Using only the entries below, copy exactly the lines that begin at the one with "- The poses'" and end at the one with "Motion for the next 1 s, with", both included. Drop the pictures.
*** Opening RECORDS TO PROCESS ***
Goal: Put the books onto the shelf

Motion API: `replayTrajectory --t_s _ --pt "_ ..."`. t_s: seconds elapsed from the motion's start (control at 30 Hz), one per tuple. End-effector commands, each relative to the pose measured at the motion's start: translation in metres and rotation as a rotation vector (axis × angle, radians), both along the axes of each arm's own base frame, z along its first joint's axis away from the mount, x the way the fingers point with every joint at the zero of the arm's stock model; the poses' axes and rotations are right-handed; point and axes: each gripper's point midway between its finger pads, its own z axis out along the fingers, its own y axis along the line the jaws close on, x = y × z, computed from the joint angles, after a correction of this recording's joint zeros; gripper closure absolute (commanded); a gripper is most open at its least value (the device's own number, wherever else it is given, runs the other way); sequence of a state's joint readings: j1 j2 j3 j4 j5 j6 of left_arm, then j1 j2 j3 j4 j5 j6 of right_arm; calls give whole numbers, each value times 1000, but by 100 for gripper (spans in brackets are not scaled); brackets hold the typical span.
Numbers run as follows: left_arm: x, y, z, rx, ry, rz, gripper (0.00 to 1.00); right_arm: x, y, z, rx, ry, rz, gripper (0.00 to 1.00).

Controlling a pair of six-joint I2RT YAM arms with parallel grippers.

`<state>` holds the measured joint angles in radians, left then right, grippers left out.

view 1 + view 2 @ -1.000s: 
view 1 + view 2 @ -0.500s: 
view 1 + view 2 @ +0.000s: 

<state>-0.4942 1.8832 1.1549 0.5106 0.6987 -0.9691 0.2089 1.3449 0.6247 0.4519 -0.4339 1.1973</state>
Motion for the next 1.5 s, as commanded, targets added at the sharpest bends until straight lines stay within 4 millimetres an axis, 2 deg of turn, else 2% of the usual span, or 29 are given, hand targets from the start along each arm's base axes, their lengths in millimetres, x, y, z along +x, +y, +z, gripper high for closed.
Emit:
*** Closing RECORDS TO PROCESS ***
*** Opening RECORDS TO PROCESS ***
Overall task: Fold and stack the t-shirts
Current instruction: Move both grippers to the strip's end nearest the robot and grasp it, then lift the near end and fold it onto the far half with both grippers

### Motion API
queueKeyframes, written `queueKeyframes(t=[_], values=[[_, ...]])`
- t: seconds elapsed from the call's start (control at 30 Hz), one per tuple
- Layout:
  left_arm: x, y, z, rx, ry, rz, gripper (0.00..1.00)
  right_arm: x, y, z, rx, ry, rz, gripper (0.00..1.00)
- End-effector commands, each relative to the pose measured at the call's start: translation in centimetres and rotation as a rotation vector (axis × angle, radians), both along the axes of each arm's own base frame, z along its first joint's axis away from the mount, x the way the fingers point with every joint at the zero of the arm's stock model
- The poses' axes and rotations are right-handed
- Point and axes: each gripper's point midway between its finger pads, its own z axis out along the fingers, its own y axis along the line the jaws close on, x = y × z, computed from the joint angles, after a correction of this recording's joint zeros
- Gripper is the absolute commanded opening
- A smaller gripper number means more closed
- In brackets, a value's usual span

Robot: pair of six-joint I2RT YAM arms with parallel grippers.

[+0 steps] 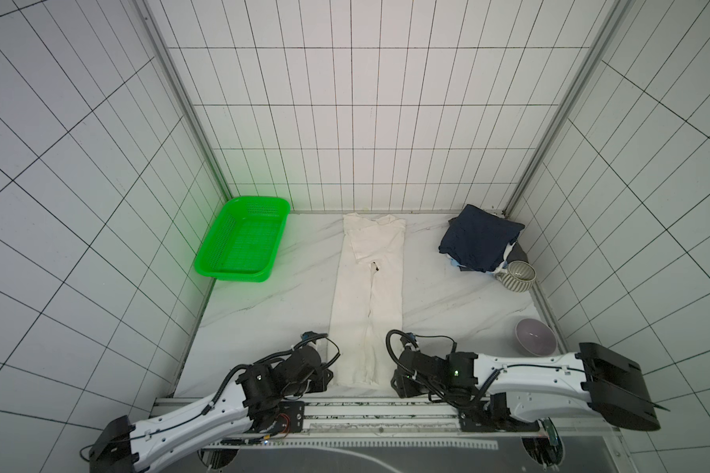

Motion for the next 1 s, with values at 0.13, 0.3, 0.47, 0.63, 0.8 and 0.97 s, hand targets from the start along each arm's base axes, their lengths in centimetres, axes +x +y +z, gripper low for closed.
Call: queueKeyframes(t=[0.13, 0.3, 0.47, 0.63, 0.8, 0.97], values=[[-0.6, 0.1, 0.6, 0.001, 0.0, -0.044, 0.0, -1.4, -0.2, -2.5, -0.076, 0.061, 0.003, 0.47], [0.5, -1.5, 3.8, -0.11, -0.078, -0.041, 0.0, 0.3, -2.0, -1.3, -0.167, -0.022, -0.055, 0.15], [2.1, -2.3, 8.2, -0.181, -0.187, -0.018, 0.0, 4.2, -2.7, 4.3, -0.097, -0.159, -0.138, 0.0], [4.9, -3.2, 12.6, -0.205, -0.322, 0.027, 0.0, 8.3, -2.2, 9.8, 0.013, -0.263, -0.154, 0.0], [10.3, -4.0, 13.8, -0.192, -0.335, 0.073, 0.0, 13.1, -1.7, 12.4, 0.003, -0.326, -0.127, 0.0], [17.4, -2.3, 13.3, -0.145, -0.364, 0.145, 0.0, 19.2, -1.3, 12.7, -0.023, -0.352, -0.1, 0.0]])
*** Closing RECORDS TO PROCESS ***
**TASK ANSWER:**
- The poses' axes and rotations are right-handed
- Point and axes: each gripper's point midway between its finger pads, its own z axis out along the fingers, its own y axis along the line the jaws close on, x = y × z, computed from the joint angles, after a correction of this recording's joint zeros
- Gripper is the absolute commanded opening
- A smaller gripper number means more closed
- In brackets, a value's usual span

Robot: pair of six-joint I2RT YAM arms with parallel grippers.

[+0 steps] 

Motion for the next 1 s, with values at 0.13, 0.3, 0.47, 0.63, 0.8 and 0.97 s, hand targets from the start along each arm's base axes, their lengths in centimetres, axes +x +y +z, gripper low for closed.

The output is complete, and nothing more is needed.